Володька Смогин, зверского вида человек, каждое лето или осень брал отпуск и пропадал неизвестно где, месяца по два. Один раз его не было полгода. Вернулся он с перерезанным глубокими шрамами лицом, но с деньгами. Говорили, что он был в кавказском плену, говорили, что они с кумом грабили Сызранскую дорогу, грабили Гурьевскую дорогу, грабили и по Башкирии. Но Володька ничего не рассказывал.
— Что я скажу вам, — громко говорил он. — Везде я бывал, и на севере, и на юге, и посередине. Везде хорошо, где нас нет.
На него стал прикрикивать Симагин, но Володька говорил недолго.
— Хуже всех мы живем в нашей великой родине, вроде нищих, — и сел.
Поднялся Митренко и предложил в председатели Андрея Епанчина. Народ сидел и стоял тихо, никто не переговаривался.
— Это что, ваше предложение? — сказал насторожившийся Калюжный.
— А что, не имею права?
Все так же тихо молчали.
— Имеете. Почему же…
За Щербинина поднялось двадцать шесть рук. За райкомовца восемнадцать.
Робко зачитали фамилию Епанчина. И все, сколько было рук поднялись за него. Насчитали за тысячу голосов. Всё так же молча, так что в президиуме было неудобно переговариваться. Все молча смотрели на них. Епанчин вышел к президиуму и встал напротив Калюжного, протянул руку. Калюжный помялся, Андрей продолжал держать руку, подняв её выше, чтоб всем её было видно, и тогда Калюжный пожал, смутившись, смотря на Щербинина
Гуляли у Демидовых. Василий Андреевич по такому делу зарезал свинью, наготовили закусок, как на свадьбу. Когда стол был накрыт, женщин услали, оставив жену Василия Андреевича и старуху Булгакову обносить гостей. Поздравляли друг друга, поздравляли и пили за нового атамана, Андрея Епанчина. Сафронов с Вавиловым по очереди играли на гармошке. Разошлись за полночь. Уговорившись, что быть новому парторгу, на случай если Андрюшку в районе утверждать заартачатся.
На парторга горе обрушилось сразу в одночасье.
Первое — почти фантастические выборы водителя Андрюшки Епанчина.
Второе случилось через сутки и сломало его навсегда, так что он и не знал, как жить дальше.
Вечером следующего дня Симавин решил съездить на рыбалку, чтобы на свежем воздухе поразмышлять о прошедших выборах.
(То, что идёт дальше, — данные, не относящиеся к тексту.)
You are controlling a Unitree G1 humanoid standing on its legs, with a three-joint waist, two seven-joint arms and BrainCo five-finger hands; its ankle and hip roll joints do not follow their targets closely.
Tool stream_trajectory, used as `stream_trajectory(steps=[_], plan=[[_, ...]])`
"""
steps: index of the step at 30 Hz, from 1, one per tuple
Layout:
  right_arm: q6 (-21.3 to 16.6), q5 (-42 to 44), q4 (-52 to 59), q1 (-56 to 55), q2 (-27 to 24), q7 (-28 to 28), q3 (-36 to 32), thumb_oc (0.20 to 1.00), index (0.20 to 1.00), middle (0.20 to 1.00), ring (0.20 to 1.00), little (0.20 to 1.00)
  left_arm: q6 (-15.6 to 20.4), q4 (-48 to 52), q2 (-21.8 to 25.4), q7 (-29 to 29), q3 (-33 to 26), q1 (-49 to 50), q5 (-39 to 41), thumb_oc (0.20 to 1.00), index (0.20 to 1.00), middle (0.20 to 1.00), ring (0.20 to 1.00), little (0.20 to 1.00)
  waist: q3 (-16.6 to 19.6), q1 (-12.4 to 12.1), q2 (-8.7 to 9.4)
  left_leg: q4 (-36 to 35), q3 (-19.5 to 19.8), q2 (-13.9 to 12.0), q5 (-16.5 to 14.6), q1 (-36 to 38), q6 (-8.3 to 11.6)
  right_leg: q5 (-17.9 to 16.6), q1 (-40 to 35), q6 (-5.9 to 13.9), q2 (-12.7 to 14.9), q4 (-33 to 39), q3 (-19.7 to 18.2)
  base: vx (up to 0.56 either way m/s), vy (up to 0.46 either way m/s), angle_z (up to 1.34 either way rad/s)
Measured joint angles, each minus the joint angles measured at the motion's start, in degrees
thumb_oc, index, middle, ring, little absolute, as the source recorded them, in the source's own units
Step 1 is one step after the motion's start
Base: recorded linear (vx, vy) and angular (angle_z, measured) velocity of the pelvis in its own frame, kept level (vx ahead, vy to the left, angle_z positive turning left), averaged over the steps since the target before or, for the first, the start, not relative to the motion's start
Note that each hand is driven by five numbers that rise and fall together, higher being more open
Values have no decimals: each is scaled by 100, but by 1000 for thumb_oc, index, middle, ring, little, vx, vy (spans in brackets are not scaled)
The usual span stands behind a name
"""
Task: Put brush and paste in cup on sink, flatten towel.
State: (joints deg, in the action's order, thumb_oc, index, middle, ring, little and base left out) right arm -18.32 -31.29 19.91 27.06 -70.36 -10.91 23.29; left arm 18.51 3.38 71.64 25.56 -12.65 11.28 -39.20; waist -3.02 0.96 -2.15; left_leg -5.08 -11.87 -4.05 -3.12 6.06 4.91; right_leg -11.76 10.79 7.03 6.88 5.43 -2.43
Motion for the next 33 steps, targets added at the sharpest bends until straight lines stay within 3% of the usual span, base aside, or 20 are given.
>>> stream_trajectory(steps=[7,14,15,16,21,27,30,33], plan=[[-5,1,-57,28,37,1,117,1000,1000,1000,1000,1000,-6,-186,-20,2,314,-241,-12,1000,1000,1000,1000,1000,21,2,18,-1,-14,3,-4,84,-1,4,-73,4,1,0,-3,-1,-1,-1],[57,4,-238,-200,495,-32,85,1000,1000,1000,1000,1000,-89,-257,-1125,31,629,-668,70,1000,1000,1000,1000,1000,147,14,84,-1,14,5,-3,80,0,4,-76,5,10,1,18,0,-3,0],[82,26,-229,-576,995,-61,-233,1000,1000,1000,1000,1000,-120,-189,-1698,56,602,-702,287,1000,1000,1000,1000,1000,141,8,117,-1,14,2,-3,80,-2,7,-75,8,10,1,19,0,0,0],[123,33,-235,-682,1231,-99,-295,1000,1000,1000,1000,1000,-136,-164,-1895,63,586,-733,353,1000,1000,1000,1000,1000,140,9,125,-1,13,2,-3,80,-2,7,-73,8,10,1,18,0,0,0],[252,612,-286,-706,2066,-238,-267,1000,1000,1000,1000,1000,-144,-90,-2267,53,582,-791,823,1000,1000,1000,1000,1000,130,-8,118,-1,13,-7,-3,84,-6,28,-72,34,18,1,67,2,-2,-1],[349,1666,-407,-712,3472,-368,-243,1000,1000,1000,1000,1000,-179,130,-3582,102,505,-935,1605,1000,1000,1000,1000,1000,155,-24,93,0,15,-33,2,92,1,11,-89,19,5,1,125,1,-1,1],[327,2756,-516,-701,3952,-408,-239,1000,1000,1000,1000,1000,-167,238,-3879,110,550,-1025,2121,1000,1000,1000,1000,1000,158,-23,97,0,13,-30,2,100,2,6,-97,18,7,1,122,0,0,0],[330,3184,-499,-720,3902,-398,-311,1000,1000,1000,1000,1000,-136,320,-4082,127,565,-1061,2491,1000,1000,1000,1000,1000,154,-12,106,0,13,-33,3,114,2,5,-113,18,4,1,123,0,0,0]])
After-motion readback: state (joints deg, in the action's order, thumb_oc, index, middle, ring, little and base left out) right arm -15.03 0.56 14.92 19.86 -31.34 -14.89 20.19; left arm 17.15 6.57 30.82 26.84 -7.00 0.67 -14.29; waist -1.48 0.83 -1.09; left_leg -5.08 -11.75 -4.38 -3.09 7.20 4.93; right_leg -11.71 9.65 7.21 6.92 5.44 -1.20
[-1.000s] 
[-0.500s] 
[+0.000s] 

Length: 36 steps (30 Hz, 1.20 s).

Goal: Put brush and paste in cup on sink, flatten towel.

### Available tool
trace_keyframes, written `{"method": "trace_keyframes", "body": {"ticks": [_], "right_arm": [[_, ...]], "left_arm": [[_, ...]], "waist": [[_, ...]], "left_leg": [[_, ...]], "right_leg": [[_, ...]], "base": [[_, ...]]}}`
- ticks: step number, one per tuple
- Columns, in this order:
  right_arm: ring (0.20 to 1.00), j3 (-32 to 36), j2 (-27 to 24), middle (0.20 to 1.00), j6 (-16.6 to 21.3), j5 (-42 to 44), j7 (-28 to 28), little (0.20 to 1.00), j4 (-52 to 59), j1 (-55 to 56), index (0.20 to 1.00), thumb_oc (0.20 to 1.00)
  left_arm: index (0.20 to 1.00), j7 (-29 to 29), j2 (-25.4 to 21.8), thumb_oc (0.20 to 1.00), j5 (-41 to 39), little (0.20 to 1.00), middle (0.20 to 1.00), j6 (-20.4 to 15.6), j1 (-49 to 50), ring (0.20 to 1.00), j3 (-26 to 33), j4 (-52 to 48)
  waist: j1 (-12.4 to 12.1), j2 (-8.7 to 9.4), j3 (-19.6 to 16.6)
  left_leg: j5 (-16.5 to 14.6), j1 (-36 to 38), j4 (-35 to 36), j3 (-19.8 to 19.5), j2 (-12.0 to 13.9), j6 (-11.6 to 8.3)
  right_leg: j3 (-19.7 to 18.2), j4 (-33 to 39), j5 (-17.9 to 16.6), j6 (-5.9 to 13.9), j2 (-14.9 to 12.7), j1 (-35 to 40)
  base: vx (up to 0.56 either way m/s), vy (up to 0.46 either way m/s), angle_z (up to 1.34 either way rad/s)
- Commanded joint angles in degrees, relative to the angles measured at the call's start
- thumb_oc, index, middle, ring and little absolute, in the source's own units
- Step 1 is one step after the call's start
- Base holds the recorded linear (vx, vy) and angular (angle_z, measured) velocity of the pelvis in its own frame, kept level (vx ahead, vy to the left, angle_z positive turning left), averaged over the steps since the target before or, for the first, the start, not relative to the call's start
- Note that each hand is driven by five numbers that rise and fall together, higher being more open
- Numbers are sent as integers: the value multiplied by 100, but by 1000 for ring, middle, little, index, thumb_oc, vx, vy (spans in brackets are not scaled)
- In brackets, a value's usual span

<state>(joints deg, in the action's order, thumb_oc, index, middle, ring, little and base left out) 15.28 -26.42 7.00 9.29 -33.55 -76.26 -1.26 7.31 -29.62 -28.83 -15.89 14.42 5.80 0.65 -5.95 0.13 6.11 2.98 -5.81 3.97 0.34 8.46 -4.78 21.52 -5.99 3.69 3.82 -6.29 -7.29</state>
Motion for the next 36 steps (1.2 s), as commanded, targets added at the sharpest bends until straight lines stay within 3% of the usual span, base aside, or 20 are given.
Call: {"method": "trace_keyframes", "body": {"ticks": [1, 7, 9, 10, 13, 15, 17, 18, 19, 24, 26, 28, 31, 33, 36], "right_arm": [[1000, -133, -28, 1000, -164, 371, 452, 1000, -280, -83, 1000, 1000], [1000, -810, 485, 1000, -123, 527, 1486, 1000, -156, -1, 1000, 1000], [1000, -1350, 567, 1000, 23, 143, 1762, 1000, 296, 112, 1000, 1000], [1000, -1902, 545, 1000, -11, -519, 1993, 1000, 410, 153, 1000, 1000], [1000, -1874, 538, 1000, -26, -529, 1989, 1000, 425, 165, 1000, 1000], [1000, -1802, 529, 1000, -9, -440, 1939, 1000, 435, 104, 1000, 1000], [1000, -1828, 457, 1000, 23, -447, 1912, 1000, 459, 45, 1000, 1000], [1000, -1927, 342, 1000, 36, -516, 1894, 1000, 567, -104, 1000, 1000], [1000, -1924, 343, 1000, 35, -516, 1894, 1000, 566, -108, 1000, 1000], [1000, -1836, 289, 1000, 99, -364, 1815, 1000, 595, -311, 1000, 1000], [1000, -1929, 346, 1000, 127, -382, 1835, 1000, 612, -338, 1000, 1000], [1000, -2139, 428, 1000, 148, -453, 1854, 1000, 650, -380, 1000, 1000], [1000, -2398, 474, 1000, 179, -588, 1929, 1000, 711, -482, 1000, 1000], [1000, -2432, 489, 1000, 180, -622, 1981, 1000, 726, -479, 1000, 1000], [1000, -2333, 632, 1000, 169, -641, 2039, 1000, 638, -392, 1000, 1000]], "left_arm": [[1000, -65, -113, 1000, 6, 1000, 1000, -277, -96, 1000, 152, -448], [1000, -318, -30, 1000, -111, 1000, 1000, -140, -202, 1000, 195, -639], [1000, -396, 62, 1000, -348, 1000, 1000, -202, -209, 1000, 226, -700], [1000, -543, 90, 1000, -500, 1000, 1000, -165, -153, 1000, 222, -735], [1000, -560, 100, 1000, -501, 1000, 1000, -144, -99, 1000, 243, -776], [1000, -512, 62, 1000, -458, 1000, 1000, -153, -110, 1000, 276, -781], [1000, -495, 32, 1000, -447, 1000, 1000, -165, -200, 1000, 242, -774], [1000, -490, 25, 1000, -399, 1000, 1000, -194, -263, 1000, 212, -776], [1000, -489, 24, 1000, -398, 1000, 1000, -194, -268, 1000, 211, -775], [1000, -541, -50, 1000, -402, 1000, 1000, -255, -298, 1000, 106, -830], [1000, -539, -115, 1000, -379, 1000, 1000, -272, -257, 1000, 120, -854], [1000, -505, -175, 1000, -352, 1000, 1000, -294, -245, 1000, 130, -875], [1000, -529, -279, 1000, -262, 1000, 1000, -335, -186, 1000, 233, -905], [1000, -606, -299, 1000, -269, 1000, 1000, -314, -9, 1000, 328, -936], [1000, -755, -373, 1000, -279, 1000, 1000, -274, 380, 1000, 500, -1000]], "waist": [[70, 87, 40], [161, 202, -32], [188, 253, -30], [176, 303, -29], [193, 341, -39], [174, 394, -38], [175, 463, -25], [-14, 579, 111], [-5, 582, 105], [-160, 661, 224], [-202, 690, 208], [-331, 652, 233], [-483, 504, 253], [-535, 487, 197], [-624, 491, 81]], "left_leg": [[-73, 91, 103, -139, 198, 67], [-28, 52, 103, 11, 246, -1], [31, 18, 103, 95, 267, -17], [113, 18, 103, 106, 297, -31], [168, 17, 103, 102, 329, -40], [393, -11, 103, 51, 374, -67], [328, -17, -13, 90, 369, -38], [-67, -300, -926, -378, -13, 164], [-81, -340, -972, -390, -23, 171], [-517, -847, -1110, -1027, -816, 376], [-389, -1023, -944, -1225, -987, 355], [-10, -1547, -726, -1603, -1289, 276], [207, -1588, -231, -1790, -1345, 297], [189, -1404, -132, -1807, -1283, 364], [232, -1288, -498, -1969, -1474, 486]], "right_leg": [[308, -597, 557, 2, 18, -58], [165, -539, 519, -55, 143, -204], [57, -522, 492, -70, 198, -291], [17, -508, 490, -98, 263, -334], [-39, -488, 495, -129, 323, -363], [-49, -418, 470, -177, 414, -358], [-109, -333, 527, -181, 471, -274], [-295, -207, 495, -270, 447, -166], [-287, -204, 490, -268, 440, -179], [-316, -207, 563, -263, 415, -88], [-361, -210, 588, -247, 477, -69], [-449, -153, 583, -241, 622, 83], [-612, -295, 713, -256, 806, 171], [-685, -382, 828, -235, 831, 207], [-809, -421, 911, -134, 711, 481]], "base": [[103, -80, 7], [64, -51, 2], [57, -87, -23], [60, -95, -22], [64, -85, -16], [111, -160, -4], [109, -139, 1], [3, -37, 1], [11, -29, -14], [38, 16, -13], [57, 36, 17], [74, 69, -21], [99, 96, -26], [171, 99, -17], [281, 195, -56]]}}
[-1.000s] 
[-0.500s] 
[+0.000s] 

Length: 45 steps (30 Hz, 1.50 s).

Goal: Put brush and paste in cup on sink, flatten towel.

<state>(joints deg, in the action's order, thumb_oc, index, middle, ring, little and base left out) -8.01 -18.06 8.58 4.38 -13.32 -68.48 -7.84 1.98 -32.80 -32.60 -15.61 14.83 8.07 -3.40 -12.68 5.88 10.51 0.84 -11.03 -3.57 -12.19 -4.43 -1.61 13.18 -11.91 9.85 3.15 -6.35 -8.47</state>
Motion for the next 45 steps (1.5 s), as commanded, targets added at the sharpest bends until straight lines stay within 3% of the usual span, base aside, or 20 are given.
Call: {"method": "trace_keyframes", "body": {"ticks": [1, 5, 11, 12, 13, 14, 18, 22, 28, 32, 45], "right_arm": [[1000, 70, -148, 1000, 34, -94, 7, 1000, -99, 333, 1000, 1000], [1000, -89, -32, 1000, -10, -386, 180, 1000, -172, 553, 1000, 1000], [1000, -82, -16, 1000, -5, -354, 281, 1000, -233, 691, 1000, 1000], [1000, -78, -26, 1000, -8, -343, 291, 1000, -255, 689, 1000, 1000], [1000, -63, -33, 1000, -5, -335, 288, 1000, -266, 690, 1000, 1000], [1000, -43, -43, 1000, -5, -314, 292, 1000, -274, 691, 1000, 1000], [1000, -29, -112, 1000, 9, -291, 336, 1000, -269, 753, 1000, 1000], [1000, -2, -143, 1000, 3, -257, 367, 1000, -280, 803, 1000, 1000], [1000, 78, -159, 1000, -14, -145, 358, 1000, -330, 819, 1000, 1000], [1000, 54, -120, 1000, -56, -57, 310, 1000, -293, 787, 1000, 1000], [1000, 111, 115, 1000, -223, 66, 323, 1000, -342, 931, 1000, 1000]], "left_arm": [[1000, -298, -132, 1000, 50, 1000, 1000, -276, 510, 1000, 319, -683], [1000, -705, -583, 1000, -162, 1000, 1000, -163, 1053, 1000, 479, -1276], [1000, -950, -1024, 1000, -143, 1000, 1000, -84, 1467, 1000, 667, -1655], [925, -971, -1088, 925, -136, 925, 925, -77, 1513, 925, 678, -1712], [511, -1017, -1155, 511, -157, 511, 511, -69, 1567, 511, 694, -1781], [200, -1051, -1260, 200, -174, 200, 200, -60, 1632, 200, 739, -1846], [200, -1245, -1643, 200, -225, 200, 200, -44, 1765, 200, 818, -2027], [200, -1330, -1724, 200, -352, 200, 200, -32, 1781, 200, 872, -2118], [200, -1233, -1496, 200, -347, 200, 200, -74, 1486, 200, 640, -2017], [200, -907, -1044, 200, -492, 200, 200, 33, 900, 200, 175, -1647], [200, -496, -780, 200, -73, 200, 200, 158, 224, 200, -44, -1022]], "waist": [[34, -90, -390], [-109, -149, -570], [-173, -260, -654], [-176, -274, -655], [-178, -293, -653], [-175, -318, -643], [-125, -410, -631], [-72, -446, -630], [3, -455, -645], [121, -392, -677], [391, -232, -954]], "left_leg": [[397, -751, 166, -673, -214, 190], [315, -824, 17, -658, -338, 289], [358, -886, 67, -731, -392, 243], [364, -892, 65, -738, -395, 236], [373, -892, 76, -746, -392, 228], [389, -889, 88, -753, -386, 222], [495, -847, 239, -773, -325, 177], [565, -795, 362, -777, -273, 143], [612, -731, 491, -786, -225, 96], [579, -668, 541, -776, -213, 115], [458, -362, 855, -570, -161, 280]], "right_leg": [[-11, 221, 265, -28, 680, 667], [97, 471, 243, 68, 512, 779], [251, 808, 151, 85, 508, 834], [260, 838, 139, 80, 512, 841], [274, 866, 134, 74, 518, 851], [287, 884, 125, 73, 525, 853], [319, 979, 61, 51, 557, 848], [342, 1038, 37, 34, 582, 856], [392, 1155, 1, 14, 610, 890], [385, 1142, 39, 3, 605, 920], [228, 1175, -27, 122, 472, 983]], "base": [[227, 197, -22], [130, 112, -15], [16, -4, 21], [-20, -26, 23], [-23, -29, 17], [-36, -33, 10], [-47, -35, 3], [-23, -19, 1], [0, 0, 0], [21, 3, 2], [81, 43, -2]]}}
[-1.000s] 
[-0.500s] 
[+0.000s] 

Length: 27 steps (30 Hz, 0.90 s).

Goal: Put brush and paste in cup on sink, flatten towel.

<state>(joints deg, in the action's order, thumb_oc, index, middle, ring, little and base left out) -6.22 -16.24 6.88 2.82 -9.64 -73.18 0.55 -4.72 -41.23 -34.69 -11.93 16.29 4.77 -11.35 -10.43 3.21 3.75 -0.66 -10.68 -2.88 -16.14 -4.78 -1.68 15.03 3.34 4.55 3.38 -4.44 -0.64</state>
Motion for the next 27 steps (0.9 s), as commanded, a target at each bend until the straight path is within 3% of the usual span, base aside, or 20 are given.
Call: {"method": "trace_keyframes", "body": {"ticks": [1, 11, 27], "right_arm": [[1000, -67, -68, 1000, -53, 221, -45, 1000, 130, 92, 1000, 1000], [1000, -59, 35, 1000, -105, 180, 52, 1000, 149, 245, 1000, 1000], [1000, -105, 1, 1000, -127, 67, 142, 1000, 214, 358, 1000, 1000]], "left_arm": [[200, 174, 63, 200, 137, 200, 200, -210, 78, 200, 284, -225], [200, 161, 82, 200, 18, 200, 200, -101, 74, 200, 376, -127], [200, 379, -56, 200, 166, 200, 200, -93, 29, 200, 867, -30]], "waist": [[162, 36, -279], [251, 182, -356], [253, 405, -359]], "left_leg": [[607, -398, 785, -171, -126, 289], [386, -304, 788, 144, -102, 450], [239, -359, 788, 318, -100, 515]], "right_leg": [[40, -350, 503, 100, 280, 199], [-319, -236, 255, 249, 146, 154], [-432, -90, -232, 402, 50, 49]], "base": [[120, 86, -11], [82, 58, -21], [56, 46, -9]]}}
Он, крутясь на своей резиновой лодке, поставил сети, и вдаль камышей, и поперёк течения. Решил заехать и подтрусить сена из колхозной копны, для двух своих очумевших коз. Едва он нагрузил задок мотоцикла, как появился общественный колхозный контроль, и на него составили акт кражи, обыскали двор, найдя в сарае шесть мешков краденой пшеницы, и акт усугубился. Симавин был так удивлён и поражён, что не мог возразить.